Studio album by U.P.O.
- Released: March 9, 2004
- Recorded: London Bridge Studios, Seattle, WA
- Genre: Post-grunge
- Length: 43:54
- Label: DRT Entertainment, Nitrus
- Producer: Rick Parashar, U.P.O.

U.P.O. chronology
| No Pleasantries (2000) | The Heavy (2004) |  |

= The Heavy (album) =

The Heavy is the second album by American post-grunge band U.P.O. Released on March 9, 2004, it marks the band's return from a two-year hiatus and departure from Epic Records. As common among sophomore independent albums, The Heavy could not repeat the success of U.P.O.'s major label debut, No Pleasantries.
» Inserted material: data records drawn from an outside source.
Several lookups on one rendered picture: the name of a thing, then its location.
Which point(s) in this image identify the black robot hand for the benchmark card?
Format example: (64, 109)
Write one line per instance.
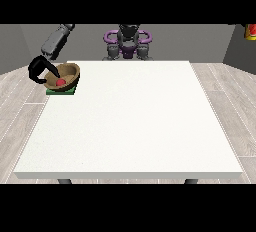
(34, 69)

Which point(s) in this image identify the brown wooden bowl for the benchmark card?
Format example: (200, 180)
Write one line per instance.
(71, 72)

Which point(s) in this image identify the small red ball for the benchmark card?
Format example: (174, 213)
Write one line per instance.
(60, 82)

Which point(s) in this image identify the green square pad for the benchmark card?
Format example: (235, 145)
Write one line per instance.
(67, 92)

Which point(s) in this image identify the yellow cup with melon print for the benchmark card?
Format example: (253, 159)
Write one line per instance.
(251, 32)

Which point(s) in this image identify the grey robot trunk purple rings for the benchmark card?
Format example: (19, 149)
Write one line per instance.
(127, 47)

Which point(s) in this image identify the dark table leg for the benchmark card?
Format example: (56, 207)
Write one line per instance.
(191, 181)
(64, 181)

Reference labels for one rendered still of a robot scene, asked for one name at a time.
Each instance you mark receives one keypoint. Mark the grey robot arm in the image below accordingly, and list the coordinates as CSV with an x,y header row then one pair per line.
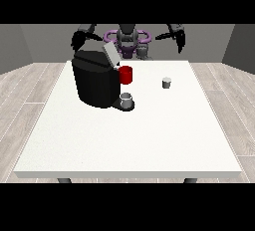
x,y
175,27
87,27

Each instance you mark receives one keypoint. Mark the red pod holder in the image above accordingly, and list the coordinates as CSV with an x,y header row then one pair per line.
x,y
126,74

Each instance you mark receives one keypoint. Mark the black coffee machine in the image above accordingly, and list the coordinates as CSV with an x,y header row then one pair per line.
x,y
94,82

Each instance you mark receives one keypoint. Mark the small grey coffee pod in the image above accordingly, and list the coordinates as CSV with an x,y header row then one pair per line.
x,y
166,83

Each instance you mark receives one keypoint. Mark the pale grey machine lid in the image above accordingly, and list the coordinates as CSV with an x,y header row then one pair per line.
x,y
111,54

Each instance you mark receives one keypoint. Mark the small grey cup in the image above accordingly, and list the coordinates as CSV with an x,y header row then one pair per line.
x,y
126,100

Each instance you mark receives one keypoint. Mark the grey robot trunk purple rings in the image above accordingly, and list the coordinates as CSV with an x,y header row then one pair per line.
x,y
126,39

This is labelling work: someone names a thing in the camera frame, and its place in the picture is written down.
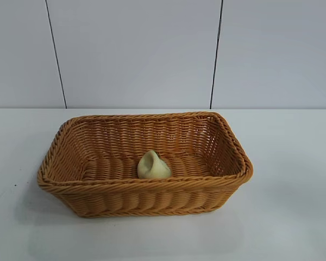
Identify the brown woven wicker basket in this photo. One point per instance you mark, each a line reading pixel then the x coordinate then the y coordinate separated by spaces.
pixel 141 198

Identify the pale yellow egg yolk pastry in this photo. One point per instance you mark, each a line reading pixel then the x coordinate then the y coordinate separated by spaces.
pixel 152 168

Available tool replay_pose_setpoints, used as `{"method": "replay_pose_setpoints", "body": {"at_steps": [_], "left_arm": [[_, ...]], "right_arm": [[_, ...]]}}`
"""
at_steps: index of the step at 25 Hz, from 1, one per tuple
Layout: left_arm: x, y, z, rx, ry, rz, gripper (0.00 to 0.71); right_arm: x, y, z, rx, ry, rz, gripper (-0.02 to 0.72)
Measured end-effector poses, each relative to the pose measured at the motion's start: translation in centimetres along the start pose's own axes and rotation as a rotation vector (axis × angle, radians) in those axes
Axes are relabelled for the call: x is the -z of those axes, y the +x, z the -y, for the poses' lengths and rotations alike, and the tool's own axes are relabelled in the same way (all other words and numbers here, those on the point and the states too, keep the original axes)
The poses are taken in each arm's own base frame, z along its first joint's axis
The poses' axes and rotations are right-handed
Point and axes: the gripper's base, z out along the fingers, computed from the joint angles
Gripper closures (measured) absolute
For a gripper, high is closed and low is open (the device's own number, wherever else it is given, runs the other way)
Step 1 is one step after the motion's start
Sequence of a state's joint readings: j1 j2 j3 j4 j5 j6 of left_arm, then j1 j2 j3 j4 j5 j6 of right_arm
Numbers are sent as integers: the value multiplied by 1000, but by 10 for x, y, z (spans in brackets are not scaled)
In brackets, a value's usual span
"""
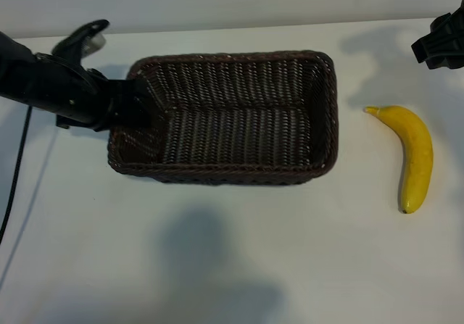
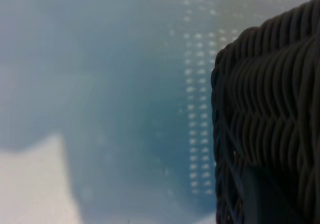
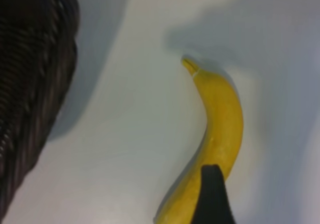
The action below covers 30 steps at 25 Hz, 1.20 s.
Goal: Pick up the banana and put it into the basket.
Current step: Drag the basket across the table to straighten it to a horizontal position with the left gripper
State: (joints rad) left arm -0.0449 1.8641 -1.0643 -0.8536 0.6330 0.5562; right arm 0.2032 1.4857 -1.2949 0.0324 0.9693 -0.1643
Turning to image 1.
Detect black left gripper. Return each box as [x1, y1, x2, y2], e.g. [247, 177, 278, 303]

It was made available on iTunes on September 22, 2004.

The album's cover art features a man sporting ragged clothing and straw engorging much of his head. This image is reminiscent of the artwork featured on No Pleasantries and may be intended as a direct reference. The cover's Parental Advisory label also has the word "mental" roughly etched in place of "parental."

==Promotion and touring==
The song "Free" became the album's single and started gaining national radio support by February 2004. The following month, a music video, U.P.O.'s first, was produced by A Band Apart director Tom Gatsoulis.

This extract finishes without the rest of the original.